A prática, considerada fraude pela Justiça do Trabalho, consiste em obrigar empregados a abrir uma empresa em seu próprio nome para prestar serviços, em vez de terem a carteira assinada. De fato, o trabalhador continua subordinado, com metas, horários e chefes, mas perde todos os direitos previstos na Consolidação das Leis do Trabalho (CLT). Sem vínculo formal, não há vale-transporte, vale-refeição, licença médica, indenização por acidente de trabalho, seguro-desemprego ou recolhimento previdenciário. O pejotizado também não é reconhecido como sujeito de direito em casos de assédio moral ou sexual.

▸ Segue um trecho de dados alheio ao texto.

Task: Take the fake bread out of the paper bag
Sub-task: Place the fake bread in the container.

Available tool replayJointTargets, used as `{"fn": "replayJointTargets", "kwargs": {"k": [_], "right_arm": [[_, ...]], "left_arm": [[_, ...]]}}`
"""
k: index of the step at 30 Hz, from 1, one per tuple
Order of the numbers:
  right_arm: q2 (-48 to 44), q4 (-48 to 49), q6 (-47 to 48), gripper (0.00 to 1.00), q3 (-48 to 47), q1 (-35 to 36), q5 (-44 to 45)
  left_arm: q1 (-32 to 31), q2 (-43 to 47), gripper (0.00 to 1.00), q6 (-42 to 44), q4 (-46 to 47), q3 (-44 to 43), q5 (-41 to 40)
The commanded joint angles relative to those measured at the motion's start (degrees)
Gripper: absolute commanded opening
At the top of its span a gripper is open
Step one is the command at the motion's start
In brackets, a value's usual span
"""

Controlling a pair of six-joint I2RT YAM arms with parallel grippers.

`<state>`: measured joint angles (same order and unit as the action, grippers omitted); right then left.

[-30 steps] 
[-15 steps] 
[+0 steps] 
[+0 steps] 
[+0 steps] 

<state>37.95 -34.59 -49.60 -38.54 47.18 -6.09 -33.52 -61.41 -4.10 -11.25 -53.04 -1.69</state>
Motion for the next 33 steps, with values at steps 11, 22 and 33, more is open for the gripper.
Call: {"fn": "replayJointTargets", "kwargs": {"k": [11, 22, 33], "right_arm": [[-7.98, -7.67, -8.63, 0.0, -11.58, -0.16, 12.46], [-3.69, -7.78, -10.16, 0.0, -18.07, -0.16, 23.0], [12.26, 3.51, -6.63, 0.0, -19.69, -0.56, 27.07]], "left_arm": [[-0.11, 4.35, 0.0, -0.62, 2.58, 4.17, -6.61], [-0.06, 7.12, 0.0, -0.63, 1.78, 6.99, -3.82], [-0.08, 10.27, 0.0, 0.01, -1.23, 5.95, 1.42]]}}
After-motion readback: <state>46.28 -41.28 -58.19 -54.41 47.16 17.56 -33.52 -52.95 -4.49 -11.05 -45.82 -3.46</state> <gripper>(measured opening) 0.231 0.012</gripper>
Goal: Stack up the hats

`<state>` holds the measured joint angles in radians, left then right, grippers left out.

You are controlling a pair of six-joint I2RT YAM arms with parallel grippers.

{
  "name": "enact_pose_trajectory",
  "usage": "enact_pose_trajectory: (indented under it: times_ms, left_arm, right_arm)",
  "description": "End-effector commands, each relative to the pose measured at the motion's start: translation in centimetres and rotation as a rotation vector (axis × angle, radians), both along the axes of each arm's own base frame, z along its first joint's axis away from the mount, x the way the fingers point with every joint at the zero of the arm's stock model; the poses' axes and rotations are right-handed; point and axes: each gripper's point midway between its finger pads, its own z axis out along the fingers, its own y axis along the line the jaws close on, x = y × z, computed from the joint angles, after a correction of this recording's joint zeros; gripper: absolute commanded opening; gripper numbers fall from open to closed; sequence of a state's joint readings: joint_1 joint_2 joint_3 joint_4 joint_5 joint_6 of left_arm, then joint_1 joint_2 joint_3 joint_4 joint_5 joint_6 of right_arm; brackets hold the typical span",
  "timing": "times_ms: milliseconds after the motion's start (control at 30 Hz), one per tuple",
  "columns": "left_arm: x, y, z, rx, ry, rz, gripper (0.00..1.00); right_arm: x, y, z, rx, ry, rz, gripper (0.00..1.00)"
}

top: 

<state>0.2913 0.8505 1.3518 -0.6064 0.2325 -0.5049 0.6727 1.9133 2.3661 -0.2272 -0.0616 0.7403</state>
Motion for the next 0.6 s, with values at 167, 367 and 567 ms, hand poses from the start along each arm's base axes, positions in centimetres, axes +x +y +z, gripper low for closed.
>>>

Especialistas classificam a pejotização como uma “nova forma de escravidão”, que garante lucro máximo aos empresários sem qualquer investimento no trabalhador. Para a Justiça do Trabalho, não há liberdade contratual nem paridade de forças entre patrão e empregado, já que as condições são impostas unilateralmente. Por isso, tribunais trabalhistas historicamente têm considerado a prática uma fraude.
No entanto, processos relacionados à pejotização vêm sendo desviados para o Supremo Tribunal Federal (STF), onde parte dos ministros possui participação em empresas privadas. Reportagem recente apontou que cinco dos 11 ministros são sócios ou donos de negócios, o que levanta dúvidas sobre a imparcialidade em julgamentos que envolvem interesses empresariais. O Código de Processo Civil, vale lembrar, proíbe juízes de atuarem em causas nas quais tenham interesse direto.
A ofensiva contra a Justiça do Trabalho, considerada um obstáculo pelos empregadores, reflete a disputa entre capital e direitos sociais. Enquanto empresários defendem a pejotização como forma de flexibilização, juristas alertam que decisões judiciais devem se basear na lei e nas evidências, e não em interesses pessoais ou corporativos.
- Helena Carneiro, é professora e interessada em temas atuais.